Più di una dea

Hayne van Ghizeghem (c1445 - ?): De tous biens plaine, chanson a 3 voci. Ensemble Perceval, dir. Guy Robert.
Questa chanson fu un vero e proprio hit del tardo Quattrocento: è infatti riportata da almeno venticinque raccolte musicali dell’epoca, fra le quali il celebre florilegio Harmonice Musices Odhecaton curato dall’editore italiano Ottaviano Petrucci nel 1501. Di Hayne van Ghizeghem non si hanno molte notizie: fu membro della cappella musicale e valet de chambre di Carlo il Temerario, che seguì nelle numerose campagne militari; poiché non v’è più traccia di lui dopo il 1472, è possibile che abbia perso la vita in quell’anno, forse durante l’assedio di Beauvais. Si è anche pensato che avesse abbandonato il suo signore per entrare al servizio della corte di Francia, ma in realtà non vi sono documenti che possano confermare questa supposizione.
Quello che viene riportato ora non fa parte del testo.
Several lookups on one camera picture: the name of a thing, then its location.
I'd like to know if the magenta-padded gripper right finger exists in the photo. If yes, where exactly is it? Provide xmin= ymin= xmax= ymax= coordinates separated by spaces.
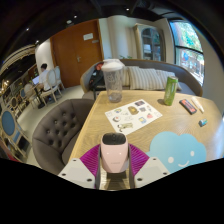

De tous biens plaine est ma maistresse.
Chascun lui doit tribut d’onneur;
Car assouvye est en valeur
Autant que jamais fut deesse.

(Di ogni virtù è colma la mia signora. Ognuno le rende tributo d’onore perché ha in dote più pregi di quanti ne abbia mai avuti una dea.)


Il rondeau del calumet

Jean-Philippe Rameau (25 settembre 1683 - 1764): Rondeau des sauvages («Forêts paisibles»), dall’ultimo atto delle Indes galantes (1735). Patricia Petibon, soprano (Zima); Nicolas Rivenq, baritono (Adario); Les Arts Florissants, dir. William Christie.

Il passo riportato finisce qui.